En tout cas comme ce Cynique-là est loin du point de vue psychologique de l'indépendance qu'il affiche !

samedi 10 août 2013

Le cynique, bien plus radical que l'anarchiste.

Je me suis déjà demandé comment être cynique aujourd’hui, plus précisément comment se comporter pour, sans ridicule, prétendre être un disciple contemporain de Diogène, d’ Antisthène, d’Hipparchia, de Cratès etc.
Partant de l’idée que le cynisme est lié à un rejet des usages de la cité au profit d’une vie universelle et naturelle, je trouve dans un passage de Pierre Bourdieu une possibilité cynique. Le sociologue veut mettre en évidence que la vie privée est encadrée par des décisions étatiques ; pour cela il fait référence au calendrier officiel par rapport auquel se déterminent nos calendriers privés.
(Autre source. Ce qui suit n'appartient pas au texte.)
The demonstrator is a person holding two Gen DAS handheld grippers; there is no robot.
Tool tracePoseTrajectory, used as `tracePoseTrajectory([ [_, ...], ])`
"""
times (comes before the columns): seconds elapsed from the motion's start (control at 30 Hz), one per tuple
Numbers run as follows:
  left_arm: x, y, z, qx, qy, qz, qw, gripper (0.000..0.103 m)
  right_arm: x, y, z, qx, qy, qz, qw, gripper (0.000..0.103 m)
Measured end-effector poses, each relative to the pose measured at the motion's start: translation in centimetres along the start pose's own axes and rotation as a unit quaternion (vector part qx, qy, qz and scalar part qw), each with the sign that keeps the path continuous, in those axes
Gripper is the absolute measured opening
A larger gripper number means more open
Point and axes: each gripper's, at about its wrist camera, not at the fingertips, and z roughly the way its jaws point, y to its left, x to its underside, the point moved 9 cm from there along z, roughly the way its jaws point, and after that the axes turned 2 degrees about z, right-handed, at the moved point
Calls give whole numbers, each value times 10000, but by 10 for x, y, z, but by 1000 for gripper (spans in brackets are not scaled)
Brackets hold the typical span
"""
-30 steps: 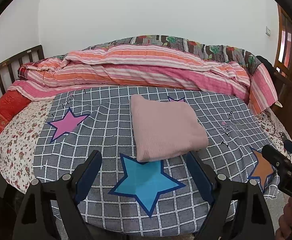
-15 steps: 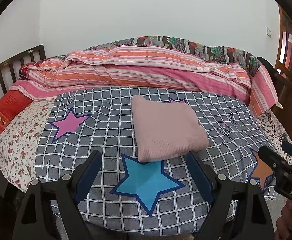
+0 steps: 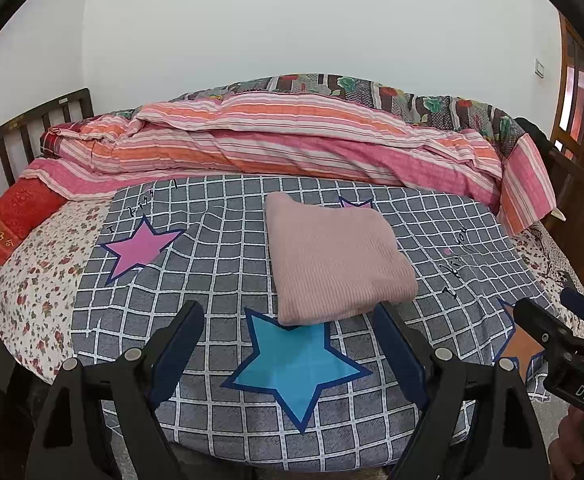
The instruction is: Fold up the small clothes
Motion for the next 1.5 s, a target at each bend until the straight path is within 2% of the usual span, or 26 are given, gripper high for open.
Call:
tracePoseTrajectory([
  [1.5,-2,1,-6,11,-46,-71,10000,85,-3,8,-4,-43,-35,-29,10000,98],
])
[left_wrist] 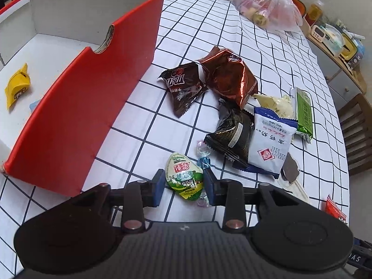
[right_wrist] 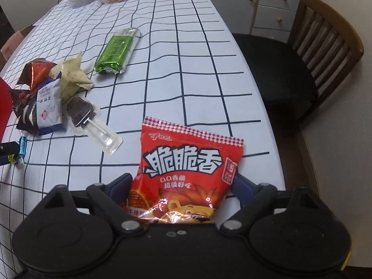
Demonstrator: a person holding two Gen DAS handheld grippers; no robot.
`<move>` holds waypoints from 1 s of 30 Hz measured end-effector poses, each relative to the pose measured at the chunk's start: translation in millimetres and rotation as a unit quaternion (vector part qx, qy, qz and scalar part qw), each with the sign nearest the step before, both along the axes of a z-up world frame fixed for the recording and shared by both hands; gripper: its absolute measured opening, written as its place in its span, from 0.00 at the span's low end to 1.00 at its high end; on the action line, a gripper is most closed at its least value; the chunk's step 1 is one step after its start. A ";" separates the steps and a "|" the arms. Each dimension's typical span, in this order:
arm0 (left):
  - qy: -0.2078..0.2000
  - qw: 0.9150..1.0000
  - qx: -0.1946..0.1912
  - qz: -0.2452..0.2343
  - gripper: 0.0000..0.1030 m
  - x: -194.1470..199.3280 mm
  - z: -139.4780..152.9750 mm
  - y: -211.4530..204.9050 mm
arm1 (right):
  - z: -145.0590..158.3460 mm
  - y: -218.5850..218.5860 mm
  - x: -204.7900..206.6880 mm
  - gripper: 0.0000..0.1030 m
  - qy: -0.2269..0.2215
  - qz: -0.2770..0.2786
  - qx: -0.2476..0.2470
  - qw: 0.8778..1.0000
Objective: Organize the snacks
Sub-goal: 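Grasp the green candy with the left tool while the right tool grasps the red chip bag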
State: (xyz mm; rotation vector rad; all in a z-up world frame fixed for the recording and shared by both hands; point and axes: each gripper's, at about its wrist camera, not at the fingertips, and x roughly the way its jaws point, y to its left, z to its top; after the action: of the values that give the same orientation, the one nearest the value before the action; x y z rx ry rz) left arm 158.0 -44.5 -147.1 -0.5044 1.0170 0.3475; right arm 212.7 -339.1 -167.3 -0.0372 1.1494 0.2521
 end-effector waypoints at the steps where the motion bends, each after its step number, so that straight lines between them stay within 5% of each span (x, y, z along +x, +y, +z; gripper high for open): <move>1: -0.001 1.000 0.001 0.000 0.32 -0.9 -0.2 0.3 | 0.1 -0.2 -0.5 0.82 -0.002 0.001 0.000 1.000; 19: -0.018 1.000 -0.006 -0.016 0.31 -20.6 10.5 6.2 | 22.4 -1.8 -15.7 0.73 -0.024 0.008 0.020 0.999; 30: -0.051 0.996 -0.012 -0.069 0.31 -34.6 50.8 8.1 | 65.9 32.5 -35.2 0.73 -0.054 0.035 0.035 0.997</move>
State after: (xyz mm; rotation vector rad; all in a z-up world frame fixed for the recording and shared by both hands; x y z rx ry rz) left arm 123.4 -36.4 -96.3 -0.4655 0.9523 0.1847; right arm 177.5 -306.6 -101.4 -0.0290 1.0318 0.3477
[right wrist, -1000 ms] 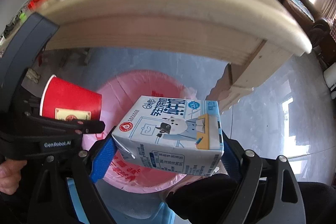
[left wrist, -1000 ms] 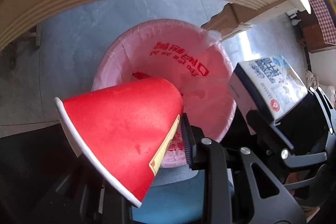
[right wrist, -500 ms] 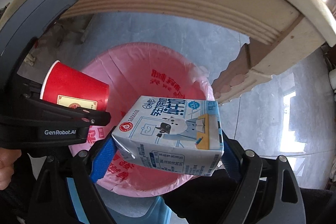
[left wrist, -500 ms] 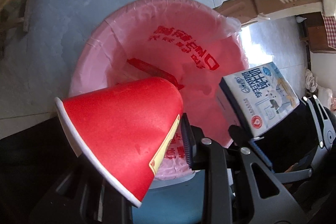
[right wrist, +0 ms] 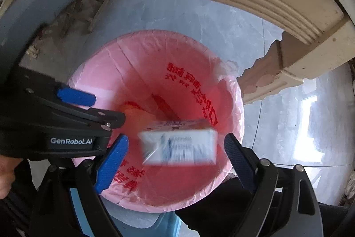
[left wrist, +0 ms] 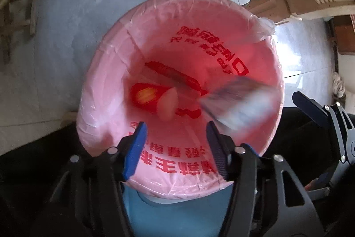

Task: Collect trash
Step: 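Open both tools to drop the cup and carton into the bin, then raise both tools back over the table toward the black box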

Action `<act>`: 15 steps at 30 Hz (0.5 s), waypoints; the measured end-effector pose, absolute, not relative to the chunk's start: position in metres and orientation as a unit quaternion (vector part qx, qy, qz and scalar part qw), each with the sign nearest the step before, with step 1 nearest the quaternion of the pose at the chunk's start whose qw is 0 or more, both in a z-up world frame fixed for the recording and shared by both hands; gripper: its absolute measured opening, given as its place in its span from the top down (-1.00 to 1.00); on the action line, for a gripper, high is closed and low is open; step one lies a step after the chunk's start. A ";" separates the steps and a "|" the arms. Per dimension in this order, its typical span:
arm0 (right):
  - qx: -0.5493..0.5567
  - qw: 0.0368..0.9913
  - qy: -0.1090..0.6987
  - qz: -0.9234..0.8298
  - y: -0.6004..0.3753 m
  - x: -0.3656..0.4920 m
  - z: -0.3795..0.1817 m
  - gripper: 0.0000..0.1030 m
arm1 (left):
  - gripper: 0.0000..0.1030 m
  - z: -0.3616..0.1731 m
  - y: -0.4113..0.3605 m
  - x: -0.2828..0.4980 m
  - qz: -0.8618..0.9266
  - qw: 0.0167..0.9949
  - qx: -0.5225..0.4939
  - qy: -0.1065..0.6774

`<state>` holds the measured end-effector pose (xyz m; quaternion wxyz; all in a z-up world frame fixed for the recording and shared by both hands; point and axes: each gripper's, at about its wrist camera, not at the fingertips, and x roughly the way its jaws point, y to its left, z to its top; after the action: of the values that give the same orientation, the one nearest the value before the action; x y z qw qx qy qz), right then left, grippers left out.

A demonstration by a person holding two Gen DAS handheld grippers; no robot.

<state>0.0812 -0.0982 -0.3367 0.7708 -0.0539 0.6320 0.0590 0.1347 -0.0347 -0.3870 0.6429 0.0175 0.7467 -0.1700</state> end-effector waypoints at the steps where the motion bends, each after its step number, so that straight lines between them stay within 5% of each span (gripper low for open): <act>1: -0.054 0.770 0.633 0.060 -0.098 0.081 -0.337 -0.67 | -0.14 -0.386 -0.035 0.134 -0.171 0.644 0.021 0.746; 15: -0.057 0.776 0.625 0.058 -0.095 0.077 -0.331 -0.67 | -0.17 -0.374 -0.036 0.127 -0.178 0.659 0.031 0.730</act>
<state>0.0765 -0.0950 -0.3308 0.7764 -0.0567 0.6250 0.0576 0.1268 -0.0365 -0.3745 0.6592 0.0306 0.7300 -0.1781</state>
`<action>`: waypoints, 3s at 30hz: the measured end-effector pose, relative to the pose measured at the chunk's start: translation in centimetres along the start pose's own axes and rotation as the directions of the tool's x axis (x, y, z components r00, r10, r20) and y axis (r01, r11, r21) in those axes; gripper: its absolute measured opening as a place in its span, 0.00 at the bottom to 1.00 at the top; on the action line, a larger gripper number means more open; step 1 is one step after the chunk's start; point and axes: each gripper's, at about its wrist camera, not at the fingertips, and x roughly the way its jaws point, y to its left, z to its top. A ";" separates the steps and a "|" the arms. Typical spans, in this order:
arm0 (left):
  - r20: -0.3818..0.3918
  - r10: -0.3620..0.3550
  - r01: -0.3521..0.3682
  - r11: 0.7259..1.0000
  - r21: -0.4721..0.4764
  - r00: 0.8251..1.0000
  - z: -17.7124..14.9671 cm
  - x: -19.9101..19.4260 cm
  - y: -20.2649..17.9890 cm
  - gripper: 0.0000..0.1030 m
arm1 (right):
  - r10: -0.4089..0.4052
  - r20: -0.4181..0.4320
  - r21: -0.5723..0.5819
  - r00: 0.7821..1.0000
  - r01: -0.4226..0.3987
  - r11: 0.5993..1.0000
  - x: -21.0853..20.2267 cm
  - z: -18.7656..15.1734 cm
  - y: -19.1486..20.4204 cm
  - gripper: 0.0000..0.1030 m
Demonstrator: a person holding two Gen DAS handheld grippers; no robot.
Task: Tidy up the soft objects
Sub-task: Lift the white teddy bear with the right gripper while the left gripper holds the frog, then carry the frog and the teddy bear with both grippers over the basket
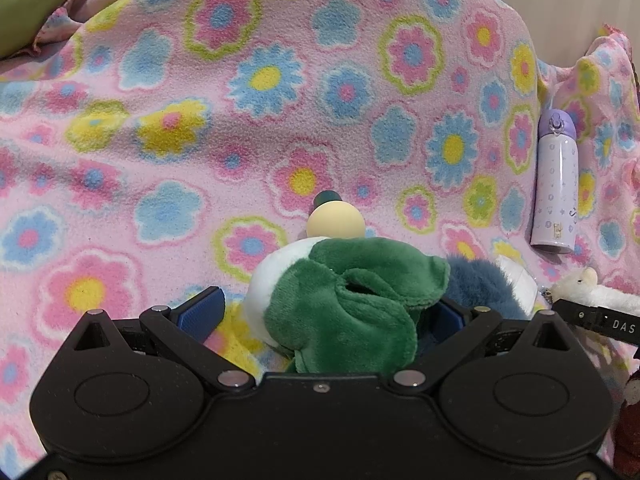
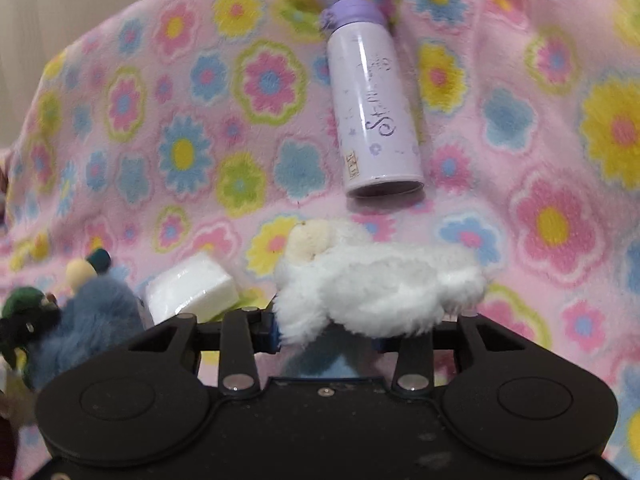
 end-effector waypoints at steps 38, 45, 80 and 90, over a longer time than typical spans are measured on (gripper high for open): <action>-0.027 0.098 -0.098 0.995 -0.028 0.995 0.7 -6.6 -0.4 0.60 | 0.047 0.023 0.052 0.999 -0.048 0.997 -0.5 -0.2 -0.7 0.38; -0.075 0.094 -0.095 0.995 -0.014 0.993 0.0 -8.1 -2.4 0.60 | 0.048 0.023 0.050 0.999 -0.049 0.998 -0.5 -0.2 -0.8 0.38; -0.258 0.071 -0.077 0.997 -0.013 0.963 -6.1 -16.2 -6.3 0.60 | -0.024 -0.064 -0.097 0.998 0.018 0.995 -4.4 0.6 -0.1 0.35; -0.297 0.062 -0.066 0.998 -0.001 0.953 -6.5 -16.3 -6.8 0.60 | 0.082 -0.053 -0.125 0.995 -0.088 0.988 -11.6 1.2 1.1 0.35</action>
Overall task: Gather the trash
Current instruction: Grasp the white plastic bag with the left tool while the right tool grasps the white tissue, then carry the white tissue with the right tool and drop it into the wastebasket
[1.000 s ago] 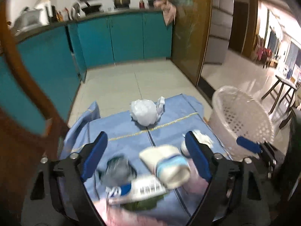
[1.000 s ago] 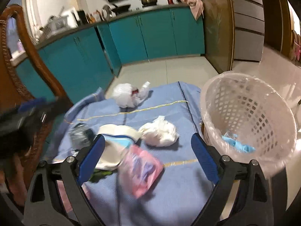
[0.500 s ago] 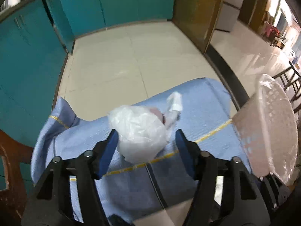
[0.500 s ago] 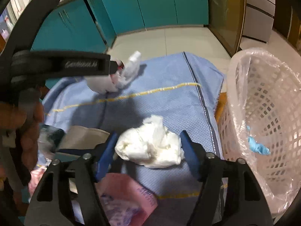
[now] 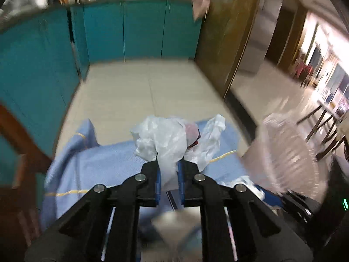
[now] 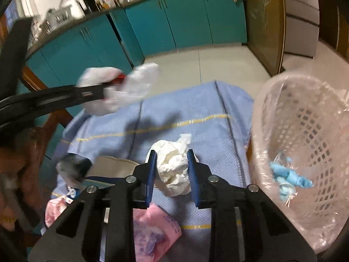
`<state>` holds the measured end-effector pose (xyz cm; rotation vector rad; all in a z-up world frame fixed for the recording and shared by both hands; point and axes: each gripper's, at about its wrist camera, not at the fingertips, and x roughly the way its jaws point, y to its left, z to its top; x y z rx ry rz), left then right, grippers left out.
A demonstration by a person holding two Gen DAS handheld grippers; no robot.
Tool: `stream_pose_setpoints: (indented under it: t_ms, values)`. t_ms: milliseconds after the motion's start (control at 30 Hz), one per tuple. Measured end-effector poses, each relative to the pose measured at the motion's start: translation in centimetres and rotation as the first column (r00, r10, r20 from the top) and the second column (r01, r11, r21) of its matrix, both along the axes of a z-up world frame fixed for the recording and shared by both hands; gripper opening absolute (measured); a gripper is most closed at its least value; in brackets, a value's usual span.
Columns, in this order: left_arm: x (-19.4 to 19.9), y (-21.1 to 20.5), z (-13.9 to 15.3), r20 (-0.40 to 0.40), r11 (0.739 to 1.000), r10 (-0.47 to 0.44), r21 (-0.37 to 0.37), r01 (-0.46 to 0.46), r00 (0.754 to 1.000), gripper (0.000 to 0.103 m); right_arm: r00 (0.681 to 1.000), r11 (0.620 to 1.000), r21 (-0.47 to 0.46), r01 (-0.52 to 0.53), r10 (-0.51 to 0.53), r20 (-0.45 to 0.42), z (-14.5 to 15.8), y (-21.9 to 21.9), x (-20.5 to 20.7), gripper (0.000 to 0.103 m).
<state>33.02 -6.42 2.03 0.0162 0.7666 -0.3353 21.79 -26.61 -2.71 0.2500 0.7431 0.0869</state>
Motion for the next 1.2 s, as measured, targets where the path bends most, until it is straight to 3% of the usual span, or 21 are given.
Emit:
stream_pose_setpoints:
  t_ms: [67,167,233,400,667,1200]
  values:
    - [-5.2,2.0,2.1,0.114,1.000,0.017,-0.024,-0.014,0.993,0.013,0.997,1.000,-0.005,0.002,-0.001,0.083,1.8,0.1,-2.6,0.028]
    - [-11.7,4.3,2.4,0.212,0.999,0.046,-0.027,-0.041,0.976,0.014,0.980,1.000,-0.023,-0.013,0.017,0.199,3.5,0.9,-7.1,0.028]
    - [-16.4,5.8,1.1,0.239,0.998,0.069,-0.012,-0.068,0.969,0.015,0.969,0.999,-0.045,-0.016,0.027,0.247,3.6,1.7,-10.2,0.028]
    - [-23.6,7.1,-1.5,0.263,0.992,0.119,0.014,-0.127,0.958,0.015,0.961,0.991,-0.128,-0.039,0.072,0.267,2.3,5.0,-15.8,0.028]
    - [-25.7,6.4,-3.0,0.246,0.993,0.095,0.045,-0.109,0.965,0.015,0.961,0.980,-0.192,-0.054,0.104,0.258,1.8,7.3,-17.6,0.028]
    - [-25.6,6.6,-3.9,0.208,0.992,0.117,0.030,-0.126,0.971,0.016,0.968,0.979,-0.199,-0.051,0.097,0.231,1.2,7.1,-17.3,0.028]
Parce que les contestations politiques les plus radicales se construisent dans le cadre de règles implicites officielles qu’il semblerait fou de contester, Bourdieu écrit :
“ Je ne connais pas d’anarchiste qui ne change pas d’heure lorsque nous passons à l’heure d’été.” (Sur l’État, cours du 18 janvier 1990)
Or, il me semble que si l’anarchiste ne peut exister en tant que tel que parce que l’État est déjà là, le cynique pourrait se permettre de refuser la temporalité officielle, en faveur de quelque chose comme le temps naturel, celui du jour, de la nuit, du passage des saisons.

Commentaires

1. Le mercredi 21 octobre 2015, 16:27 par LM Bernard
Bien vu le cynique rompt les valences conventionnelles,construites sur des valeurs ,du lien social,catégorisation culturelle,sémiotique de la représentation de l'Académie et du Lycée.
L'anarchiste reste dans la représentation du zoon politicon,il conteste le pouvoir,l'appareil d'état ,pas la collectivité.
le cynique rejette les contraintes du tout somme des parties et le tout holiste ou le tout est plus que la somme des parties,il s'excentre,se singularise,se bestialise et peut effectivement refuser toute temporalité officielle,a t on vu un loup solitaire regarder midi à sa montre?.

vendredi 3 juin 2011

Peut-il y avoir un renouveau du cynisme antique ?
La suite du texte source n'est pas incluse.